Ein überraschender Besuch, der gegenseitige Anregungen zwischen Trott-war und DouchFLUX in Brüssel bringt – David Trembla, Alois, Karin Engel-Hüppe (v. re. nach li.)

Überraschungen gibt es bei Trott-war häufig. Doch an diesem Donnerstag war auch die Überraschung ungewöhnlich. Völlig unerwartet stehen kurz vor Weihnachten zwei Männer in der Redaktion: David Trembla aus Brüssel und Alois – sein Nachname sei unwichtig – aus Stuttgart. Eigentlich wollten sie an der alternativen Stadtführung mit Thomas Schuler teilnehmen. Da sie diese um einige Minuten verpasst haben, kommen sie stattdessen in die Redaktion, um sich hier umzuschauen. David arbeitet für DoucheFLUX, die Straßenzeitung in Brüssel, und interessiert sich sehr für die Arbeit von Trott-war und die Straßenzeitung. Alois und David unterhalten sich auf Esperanto. Da bei Trott-war niemand Esperanto spricht, fällt die Wahl zur Verständigung auf Englisch. Wir tauschen uns über die redaktionelle Arbeit aus, wobei Trott-war von der belgischen Straßenzeitung erfährt, die ihren Sitz und ihren Verbreitungsraum im Großraum Brüssel hat.
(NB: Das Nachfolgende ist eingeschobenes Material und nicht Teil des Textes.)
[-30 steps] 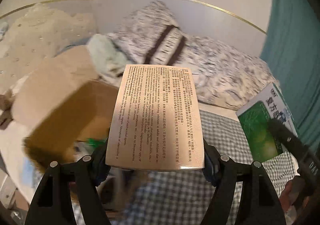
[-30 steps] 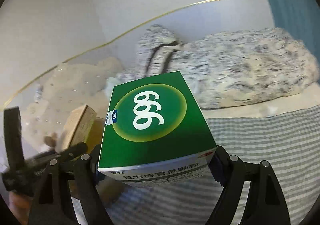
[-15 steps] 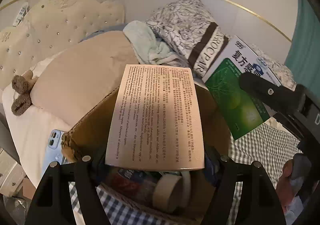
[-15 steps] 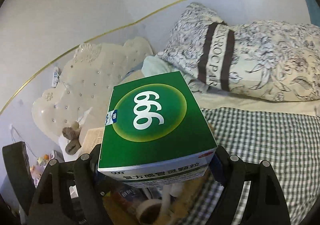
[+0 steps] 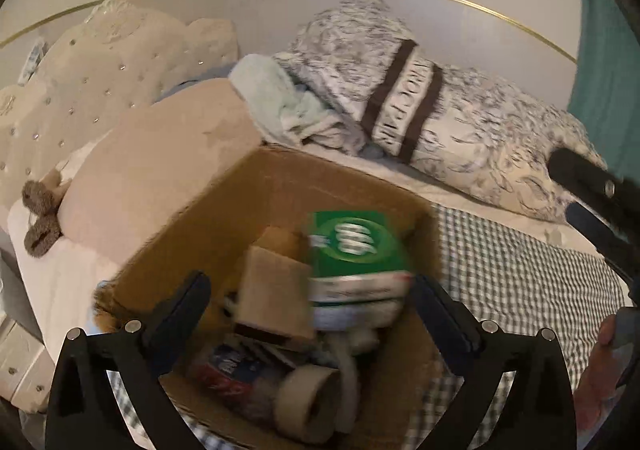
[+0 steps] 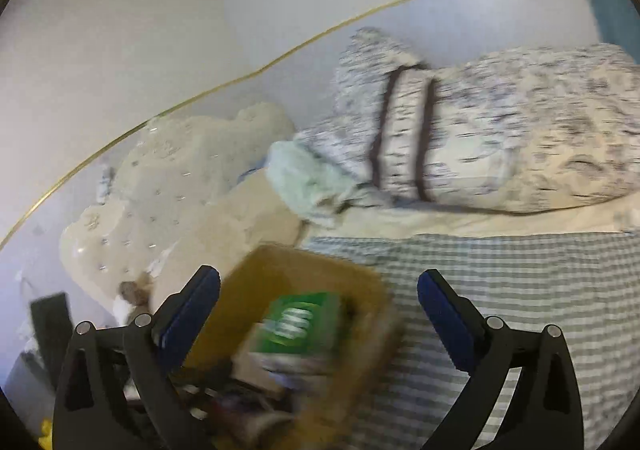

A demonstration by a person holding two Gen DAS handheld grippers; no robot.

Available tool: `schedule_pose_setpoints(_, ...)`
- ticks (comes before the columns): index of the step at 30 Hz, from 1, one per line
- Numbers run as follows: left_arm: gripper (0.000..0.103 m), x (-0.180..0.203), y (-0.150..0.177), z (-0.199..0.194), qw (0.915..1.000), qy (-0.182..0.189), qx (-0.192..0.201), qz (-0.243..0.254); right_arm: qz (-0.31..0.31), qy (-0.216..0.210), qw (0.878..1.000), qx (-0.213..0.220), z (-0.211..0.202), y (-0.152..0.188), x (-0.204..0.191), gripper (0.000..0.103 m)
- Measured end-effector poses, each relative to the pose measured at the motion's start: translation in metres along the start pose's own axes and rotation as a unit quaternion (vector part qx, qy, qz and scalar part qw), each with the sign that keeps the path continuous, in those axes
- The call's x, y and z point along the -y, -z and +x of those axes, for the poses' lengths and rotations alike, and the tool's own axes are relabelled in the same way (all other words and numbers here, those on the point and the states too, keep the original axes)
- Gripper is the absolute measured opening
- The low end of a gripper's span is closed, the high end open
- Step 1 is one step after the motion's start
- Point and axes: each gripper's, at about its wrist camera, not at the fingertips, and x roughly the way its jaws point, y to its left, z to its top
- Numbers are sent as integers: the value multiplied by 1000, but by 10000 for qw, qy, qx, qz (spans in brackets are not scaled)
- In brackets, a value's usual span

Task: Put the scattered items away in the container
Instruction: 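Open both tools over the cardboard box, dropping both boxes in, then move the right tool toward the white figurine on the sheet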

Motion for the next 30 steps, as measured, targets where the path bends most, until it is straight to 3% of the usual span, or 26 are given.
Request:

DoucheFLUX wurde 2011 gegründet, mit dem Ziel die Öffentlichkeit auf das Problem Armut aufmerksam zu machen und darüber aufzuklären. Alle Aktionen und Angebote sind für und mit Menschen ohne Wohnung, egal ob mit oder ohne Papiere. Wir vereinbaren, in Kontakt zu bleiben, um uns weiterhin über unsere Arbeit für sozial benachteiligte Menschen auszutauschen und auch über gegenseitige Aktionen zu berichten. Mit einem Selfie dokumentiert David Trembla das unverhoffte Treffen in der Redaktion von Trott-war. Zur Stadtführung von Thomas Schuler am darauffolgenden Tag sind beide pünktlich vor Ort.